È difficile definire con certezza il periodo storico in cui ebbe origine la tradizione delle stampe su tela. I reperti più antichi risalgono all'inizio dell'Ottocento, ma si è ormai appurato che forme artistiche analoghe erano praticate anche nello Stato Pontificio. Le tele stampate a mano sono il risultato di un'evoluzione delle attività artigianali che hanno percorso i millenni: pare che gli stessi Egizi praticassero specifiche forme di stampa su tessuti.

In Emilia Romagna, in particolare a Sant'Arcangelo di Romagna, la tradizionale stampa su tela è quella a ruggine. La preparazione della pasta color ruggine richiede la conoscenza approfondita dei metodi di una volta. I processi di impressione, di asciugatura e di fissaggio permettono inoltre ai tessuti di resistere ai lavaggi. Aceto di vino, farina di grano e ferri arrugginiti sono gli ingredienti di una ricetta antica più di 300 anni che sta alla base della stampa a ruggine. Gli antichissimi stampi - matrici in legno di pero o noce che vengono intagliate a mano ed una volta intinte nel colore, posizionate sul tessuto e percosse con un pesante mazzuolo - sono la testimonianza di questa antichissima tecnica tramandata per generazioni.

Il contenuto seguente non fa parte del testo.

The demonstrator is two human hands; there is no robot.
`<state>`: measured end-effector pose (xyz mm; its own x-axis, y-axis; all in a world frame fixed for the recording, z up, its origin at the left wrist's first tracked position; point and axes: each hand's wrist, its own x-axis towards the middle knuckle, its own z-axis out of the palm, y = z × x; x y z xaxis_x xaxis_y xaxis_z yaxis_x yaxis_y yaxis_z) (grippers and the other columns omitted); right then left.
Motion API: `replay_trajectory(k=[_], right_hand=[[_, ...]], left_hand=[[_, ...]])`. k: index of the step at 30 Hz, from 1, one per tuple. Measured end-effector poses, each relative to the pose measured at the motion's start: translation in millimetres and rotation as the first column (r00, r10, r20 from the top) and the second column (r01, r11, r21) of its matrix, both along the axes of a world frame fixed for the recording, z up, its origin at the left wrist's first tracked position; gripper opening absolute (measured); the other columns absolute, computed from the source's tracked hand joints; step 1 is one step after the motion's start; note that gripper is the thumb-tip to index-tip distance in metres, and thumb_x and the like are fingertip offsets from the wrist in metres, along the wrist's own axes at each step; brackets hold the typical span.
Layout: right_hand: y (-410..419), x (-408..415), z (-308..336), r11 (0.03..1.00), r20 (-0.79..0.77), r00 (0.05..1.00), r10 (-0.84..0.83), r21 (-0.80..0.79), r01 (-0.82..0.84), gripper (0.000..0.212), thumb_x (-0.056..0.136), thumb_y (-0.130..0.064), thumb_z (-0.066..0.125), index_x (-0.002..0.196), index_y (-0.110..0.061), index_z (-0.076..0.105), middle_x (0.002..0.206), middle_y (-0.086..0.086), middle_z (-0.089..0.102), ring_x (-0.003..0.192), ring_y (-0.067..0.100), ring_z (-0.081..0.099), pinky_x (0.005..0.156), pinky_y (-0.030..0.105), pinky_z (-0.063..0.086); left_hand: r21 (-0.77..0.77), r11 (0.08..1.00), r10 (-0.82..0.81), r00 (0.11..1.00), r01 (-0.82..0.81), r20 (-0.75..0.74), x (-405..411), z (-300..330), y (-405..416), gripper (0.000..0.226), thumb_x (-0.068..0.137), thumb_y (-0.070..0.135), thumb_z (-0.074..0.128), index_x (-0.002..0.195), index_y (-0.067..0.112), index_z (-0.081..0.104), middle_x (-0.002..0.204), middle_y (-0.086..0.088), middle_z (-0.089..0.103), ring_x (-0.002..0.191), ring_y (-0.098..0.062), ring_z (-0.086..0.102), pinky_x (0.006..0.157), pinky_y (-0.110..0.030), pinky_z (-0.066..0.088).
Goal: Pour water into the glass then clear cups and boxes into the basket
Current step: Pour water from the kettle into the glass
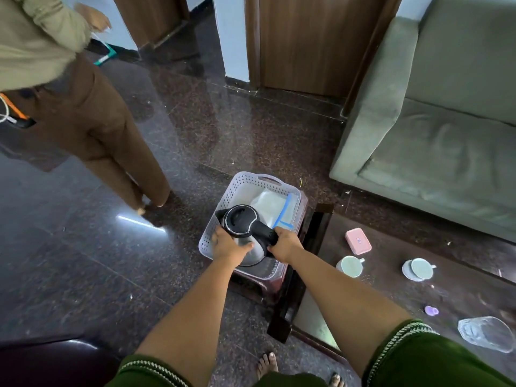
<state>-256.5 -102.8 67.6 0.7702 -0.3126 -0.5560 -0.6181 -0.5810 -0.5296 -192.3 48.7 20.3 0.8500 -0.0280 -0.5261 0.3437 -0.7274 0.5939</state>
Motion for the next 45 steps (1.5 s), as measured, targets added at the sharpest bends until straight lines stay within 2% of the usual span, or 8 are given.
replay_trajectory(k=[7, 14, 21, 27, 30, 36, 38, 45], right_hand=[[11.7, -9.1, 4.8, 0.996, 0.077, 0.994, -0.073, 0.065, 0.068, 0.021, 0.087, -0.010, 0.060, 0.108, -0.008, 0.061, 0.090, 0.005, 0.055, 0.081, 0.020, 0.053, 0.069, 0.021, 0.040], [14.9, -17.9, 29.6, 0.992, 0.124, 0.986, -0.107, 0.084, 0.097, 0.020, 0.086, -0.009, 0.059, 0.106, -0.010, 0.060, 0.090, 0.005, 0.056, 0.081, 0.021, 0.054, 0.068, 0.022, 0.041], [9.6, -36.3, 69.5, 0.983, 0.156, 0.979, -0.128, 0.150, 0.104, 0.027, 0.083, -0.018, 0.064, 0.109, -0.011, 0.062, 0.101, 0.011, 0.063, 0.090, 0.025, 0.059, 0.076, 0.031, 0.050], [-7.0, -66.2, 92.6, 0.939, 0.192, 0.953, -0.234, 0.298, 0.171, 0.029, 0.084, -0.017, 0.067, 0.112, -0.015, 0.061, 0.097, 0.001, 0.057, 0.089, 0.019, 0.055, 0.074, 0.027, 0.045], [-16.1, -85.0, 98.1, 0.906, 0.197, 0.926, -0.323, 0.345, 0.243, 0.033, 0.080, -0.018, 0.069, 0.113, -0.019, 0.062, 0.098, 0.001, 0.061, 0.089, 0.018, 0.058, 0.074, 0.026, 0.047], [-48.8, -133.0, 104.9, 0.792, 0.242, 0.783, -0.574, 0.409, 0.454, 0.021, 0.070, -0.040, 0.073, 0.077, -0.020, 0.069, 0.073, -0.002, 0.067, 0.077, 0.017, 0.062, 0.070, 0.027, 0.045], [-58.9, -154.5, 109.1, 0.751, 0.255, 0.726, -0.639, 0.409, 0.517, 0.036, 0.076, -0.054, 0.068, 0.068, -0.019, 0.067, 0.063, -0.005, 0.064, 0.068, 0.013, 0.060, 0.069, 0.027, 0.044], [-101.8, -252.2, 114.4, 0.627, 0.264, 0.570, -0.778, 0.388, 0.676, 0.057, 0.091, -0.057, 0.044, 0.080, -0.008, 0.070, 0.070, 0.003, 0.067, 0.078, 0.018, 0.062, 0.079, 0.031, 0.044]], left_hand=[[0.021, 1.000, -0.015, 0.995, 0.013, 0.100, -4.8, 10.4, 9.3, 0.126, 0.031, 0.059, 0.085, 0.138, 0.017, 0.034, 0.137, -0.005, 0.051, 0.130, -0.024, 0.047, 0.108, -0.041, 0.041], [-0.057, 0.996, 0.073, 0.985, -0.064, 0.155, -23.7, 52.1, 8.2, 0.105, 0.057, 0.029, 0.092, 0.141, 0.005, 0.034, 0.141, -0.012, 0.040, 0.134, -0.029, 0.038, 0.109, -0.037, 0.033], [-0.346, 0.938, 0.094, 0.980, -0.027, 0.178, -30.9, 81.3, 12.4, 0.140, 0.019, 0.047, 0.095, 0.141, 0.021, 0.032, 0.136, 0.003, 0.050, 0.127, -0.015, 0.049, 0.107, -0.039, 0.042], [-0.432, 0.900, 0.071, 0.958, 0.059, 0.279, -55.7, 100.2, -5.4, 0.117, 0.033, 0.031, 0.099, 0.132, 0.024, 0.039, 0.123, 0.011, 0.051, 0.118, -0.009, 0.048, 0.104, -0.030, 0.040], [-0.467, 0.879, 0.046, 0.961, 0.090, 0.272, -68.6, 104.6, -20.2, 0.118, 0.028, 0.042, 0.098, 0.129, 0.029, 0.040, 0.123, 0.012, 0.054, 0.117, -0.009, 0.051, 0.103, -0.031, 0.042], [-0.433, 0.868, -0.120, 0.947, 0.245, 0.297, -100.9, 118.7, -64.1, 0.116, 0.026, 0.059, 0.093, 0.126, 0.028, 0.045, 0.118, 0.012, 0.062, 0.111, -0.011, 0.060, 0.096, -0.035, 0.051], [-0.437, 0.850, -0.167, 0.938, 0.294, 0.304, -117.1, 122.0, -80.4, 0.111, 0.028, 0.054, 0.095, 0.125, 0.026, 0.046, 0.116, 0.011, 0.063, 0.109, -0.010, 0.061, 0.094, -0.031, 0.051], [-0.402, 0.789, -0.377, 0.883, 0.464, 0.280, -192.2, 113.5, -141.3, 0.109, 0.029, 0.060, 0.092, 0.125, 0.030, 0.051, 0.117, 0.013, 0.065, 0.109, -0.005, 0.061, 0.096, -0.032, 0.051]])
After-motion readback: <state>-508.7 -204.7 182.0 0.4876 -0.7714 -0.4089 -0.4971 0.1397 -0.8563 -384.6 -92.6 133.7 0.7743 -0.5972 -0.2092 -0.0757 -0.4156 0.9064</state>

Un prodotto stampato a ruggine è unico nel suo genere, a differenza di altre stampe, come quelle serigrafiche. Il disegno è visibile su entrambi i lati del tessuto e questo perché il colore è la vera ruggine di ferro che viene fissata indissolubilmente alle fibre del tessuto. È per questo, oltre alla scelta di tele naturali come il cotone ed il lino, che i prodotti risultanti sono resistenti ad ogni tipo di lavaggio, anche ai più aggressivi come i candeggi.

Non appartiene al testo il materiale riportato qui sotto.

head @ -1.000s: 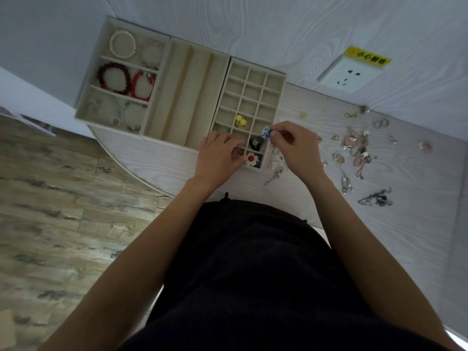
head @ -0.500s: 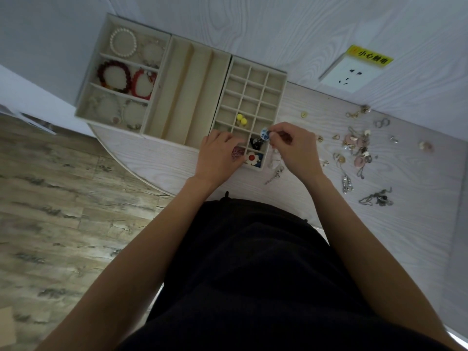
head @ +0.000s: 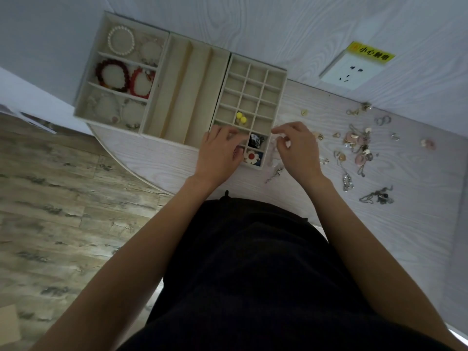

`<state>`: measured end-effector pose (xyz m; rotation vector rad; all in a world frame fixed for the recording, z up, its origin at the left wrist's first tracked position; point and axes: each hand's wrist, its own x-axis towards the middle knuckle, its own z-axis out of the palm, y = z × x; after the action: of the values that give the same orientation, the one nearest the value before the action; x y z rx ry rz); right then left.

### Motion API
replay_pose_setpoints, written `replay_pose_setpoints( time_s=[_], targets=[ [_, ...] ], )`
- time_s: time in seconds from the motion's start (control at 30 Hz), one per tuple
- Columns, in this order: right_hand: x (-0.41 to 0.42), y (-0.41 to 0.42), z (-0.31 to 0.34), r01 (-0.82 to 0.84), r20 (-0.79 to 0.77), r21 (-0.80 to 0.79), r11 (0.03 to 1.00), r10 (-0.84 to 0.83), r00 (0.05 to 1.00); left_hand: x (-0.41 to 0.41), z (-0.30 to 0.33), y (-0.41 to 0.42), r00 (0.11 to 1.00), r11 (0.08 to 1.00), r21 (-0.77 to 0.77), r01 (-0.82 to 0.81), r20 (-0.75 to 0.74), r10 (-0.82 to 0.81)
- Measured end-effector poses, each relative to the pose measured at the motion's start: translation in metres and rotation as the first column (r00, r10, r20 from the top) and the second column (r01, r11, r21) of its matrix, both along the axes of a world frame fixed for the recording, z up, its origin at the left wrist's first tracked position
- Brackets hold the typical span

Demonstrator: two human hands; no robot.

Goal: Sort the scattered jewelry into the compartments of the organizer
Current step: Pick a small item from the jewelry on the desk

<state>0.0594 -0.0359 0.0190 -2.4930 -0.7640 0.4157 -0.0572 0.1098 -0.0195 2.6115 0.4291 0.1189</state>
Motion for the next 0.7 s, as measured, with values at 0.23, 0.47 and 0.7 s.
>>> replay_pose_setpoints(
  time_s=[0.23,0.47,0.7],
  targets=[
    [-0.01,0.006,-0.014,-0.207,0.201,-0.108,0.972,0.226,0.953,0.012,0.001,0.003,0.985,0.972,0.159,0.171,-0.042,-0.166],
    [-0.012,-0.001,-0.017,-0.208,0.214,-0.213,0.955,0.254,0.943,0.017,0.002,0.006,0.972,0.944,0.232,0.234,-0.09,-0.218],
    [-0.011,0.004,-0.015,-0.207,0.255,-0.237,0.949,0.266,0.929,0.017,0.004,0.008,0.979,0.95,0.238,0.2,-0.026,-0.2]
  ],
)
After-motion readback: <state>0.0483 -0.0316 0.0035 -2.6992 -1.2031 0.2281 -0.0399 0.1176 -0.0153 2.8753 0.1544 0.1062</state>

I disegni tradizionali sono Sant’Antonio Abate, figura che risale al XVIII secolo quando i contadini ricoprivano gli animali con drappi recanti un medaglione stampato con l’immagine del Santo, oltre a tutta una iconografia che riprende i lavori dei campi, come l’uva, le spighe di grano, il gallo spesso raffigurato insieme alla caveja, arnese che serviva tra le altre cose ad arare, divenuta poi simbolo della Romagna.

A tutela degli artigiani e della produzione delle tele esiste dal 1997 l'Associazione Stampatori Tele Romagnole che si impegna a fornire un Marchio di Tutela DOC.